### Exercise aim
What do the lines from the top of the data through the line with "Kindly give the outline mask that traces the white" say? Quote them exactly and include both ends.

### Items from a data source
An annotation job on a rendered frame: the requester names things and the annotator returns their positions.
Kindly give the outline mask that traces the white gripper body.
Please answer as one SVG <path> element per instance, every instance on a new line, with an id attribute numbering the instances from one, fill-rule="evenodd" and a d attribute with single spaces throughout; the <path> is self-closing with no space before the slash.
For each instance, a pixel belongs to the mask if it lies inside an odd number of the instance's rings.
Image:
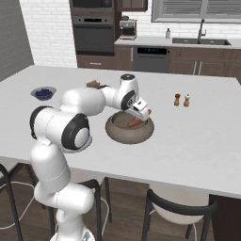
<path id="1" fill-rule="evenodd" d="M 134 116 L 139 120 L 146 121 L 149 118 L 150 112 L 148 104 L 144 100 L 138 100 L 133 104 Z"/>

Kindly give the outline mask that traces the brown grey bowl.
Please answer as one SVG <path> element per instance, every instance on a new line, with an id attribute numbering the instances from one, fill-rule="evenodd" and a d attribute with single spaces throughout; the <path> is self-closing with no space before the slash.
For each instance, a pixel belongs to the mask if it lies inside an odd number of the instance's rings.
<path id="1" fill-rule="evenodd" d="M 134 116 L 124 111 L 113 114 L 105 124 L 106 133 L 113 140 L 122 144 L 138 144 L 150 138 L 154 131 L 151 118 L 137 126 L 129 127 L 128 123 L 135 119 Z"/>

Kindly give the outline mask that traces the blue bowl of blueberries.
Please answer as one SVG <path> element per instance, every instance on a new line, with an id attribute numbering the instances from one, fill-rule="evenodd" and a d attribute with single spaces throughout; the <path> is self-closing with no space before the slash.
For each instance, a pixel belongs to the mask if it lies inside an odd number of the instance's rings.
<path id="1" fill-rule="evenodd" d="M 33 89 L 30 95 L 40 101 L 47 101 L 50 100 L 55 93 L 56 89 L 54 87 L 40 87 Z"/>

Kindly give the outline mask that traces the grey dishwasher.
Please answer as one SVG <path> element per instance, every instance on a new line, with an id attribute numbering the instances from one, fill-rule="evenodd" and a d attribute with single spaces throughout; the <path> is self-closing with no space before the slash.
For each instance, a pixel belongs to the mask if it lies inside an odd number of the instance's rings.
<path id="1" fill-rule="evenodd" d="M 134 48 L 135 72 L 169 72 L 169 47 L 136 46 Z"/>

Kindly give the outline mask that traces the brown lumpy object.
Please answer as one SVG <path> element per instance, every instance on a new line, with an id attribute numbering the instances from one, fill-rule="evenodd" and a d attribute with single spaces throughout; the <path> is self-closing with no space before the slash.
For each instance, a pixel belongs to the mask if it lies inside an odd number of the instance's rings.
<path id="1" fill-rule="evenodd" d="M 105 85 L 102 85 L 100 82 L 93 80 L 93 81 L 87 82 L 87 87 L 101 89 L 101 88 L 105 88 Z"/>

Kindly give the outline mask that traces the dark brown cupboards under coffee machine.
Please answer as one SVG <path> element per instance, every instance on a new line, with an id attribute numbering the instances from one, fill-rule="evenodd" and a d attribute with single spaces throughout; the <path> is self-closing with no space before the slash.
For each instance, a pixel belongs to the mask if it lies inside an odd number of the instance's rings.
<path id="1" fill-rule="evenodd" d="M 113 56 L 78 55 L 76 59 L 78 68 L 132 71 L 134 69 L 134 47 L 116 45 Z"/>

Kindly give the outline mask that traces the dark brown base cupboards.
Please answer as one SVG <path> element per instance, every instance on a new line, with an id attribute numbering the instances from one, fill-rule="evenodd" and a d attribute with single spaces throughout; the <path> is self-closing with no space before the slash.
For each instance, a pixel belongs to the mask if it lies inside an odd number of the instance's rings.
<path id="1" fill-rule="evenodd" d="M 234 77 L 241 85 L 241 49 L 172 47 L 169 72 Z"/>

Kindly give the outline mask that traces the silver coffee machine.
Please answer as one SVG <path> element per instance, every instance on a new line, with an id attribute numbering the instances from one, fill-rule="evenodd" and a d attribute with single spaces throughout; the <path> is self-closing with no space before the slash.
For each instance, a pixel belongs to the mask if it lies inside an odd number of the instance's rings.
<path id="1" fill-rule="evenodd" d="M 137 37 L 137 21 L 128 16 L 122 16 L 120 20 L 120 39 L 134 40 Z"/>

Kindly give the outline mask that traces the dark sink basin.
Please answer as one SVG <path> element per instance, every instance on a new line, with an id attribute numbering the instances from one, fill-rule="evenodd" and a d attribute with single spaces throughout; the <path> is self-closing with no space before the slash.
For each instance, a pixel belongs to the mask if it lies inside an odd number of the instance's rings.
<path id="1" fill-rule="evenodd" d="M 202 45 L 231 45 L 228 40 L 215 39 L 189 39 L 189 38 L 173 38 L 172 43 L 181 44 L 202 44 Z"/>

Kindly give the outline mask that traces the dark tap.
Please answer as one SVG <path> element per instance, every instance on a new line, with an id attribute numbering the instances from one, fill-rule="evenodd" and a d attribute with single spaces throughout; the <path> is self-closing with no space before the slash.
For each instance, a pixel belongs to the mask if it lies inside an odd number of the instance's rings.
<path id="1" fill-rule="evenodd" d="M 198 38 L 197 38 L 198 44 L 201 43 L 201 38 L 206 36 L 206 30 L 204 32 L 202 31 L 202 27 L 203 27 L 204 23 L 205 23 L 205 20 L 201 19 L 201 25 L 200 25 L 200 29 L 199 29 L 199 32 L 198 32 Z"/>

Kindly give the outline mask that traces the window with grey blinds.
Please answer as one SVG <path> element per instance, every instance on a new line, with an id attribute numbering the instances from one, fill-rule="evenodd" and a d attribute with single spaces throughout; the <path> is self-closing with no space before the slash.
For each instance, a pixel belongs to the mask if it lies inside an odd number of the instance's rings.
<path id="1" fill-rule="evenodd" d="M 153 0 L 154 23 L 241 24 L 241 0 Z"/>

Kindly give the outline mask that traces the black microwave oven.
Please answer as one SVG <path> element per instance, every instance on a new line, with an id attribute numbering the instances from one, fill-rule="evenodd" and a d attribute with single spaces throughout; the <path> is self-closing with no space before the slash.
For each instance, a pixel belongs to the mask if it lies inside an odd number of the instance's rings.
<path id="1" fill-rule="evenodd" d="M 114 0 L 70 0 L 72 11 L 81 12 L 111 12 Z"/>

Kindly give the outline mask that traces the dark brown island base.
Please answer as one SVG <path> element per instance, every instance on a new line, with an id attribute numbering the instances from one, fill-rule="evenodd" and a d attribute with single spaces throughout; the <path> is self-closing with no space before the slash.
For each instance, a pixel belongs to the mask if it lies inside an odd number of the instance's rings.
<path id="1" fill-rule="evenodd" d="M 212 215 L 215 241 L 241 241 L 241 200 L 210 195 L 210 201 L 217 201 Z"/>

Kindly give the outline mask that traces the black wall oven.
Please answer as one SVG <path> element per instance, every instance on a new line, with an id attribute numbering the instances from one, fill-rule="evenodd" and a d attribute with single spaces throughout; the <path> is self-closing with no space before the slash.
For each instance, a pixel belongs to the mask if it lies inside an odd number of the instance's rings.
<path id="1" fill-rule="evenodd" d="M 72 28 L 78 55 L 114 55 L 114 21 L 111 16 L 72 16 Z"/>

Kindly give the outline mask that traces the dark brown wall cupboard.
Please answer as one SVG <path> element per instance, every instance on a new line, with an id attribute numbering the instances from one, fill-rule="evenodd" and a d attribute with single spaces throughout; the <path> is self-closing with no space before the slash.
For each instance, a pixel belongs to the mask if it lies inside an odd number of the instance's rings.
<path id="1" fill-rule="evenodd" d="M 117 0 L 119 11 L 146 11 L 148 0 Z"/>

### Problem solution
An annotation job on a rendered frame: the requester names things and the annotator returns their positions.
Kindly give the outline mask that traces the white gripper body.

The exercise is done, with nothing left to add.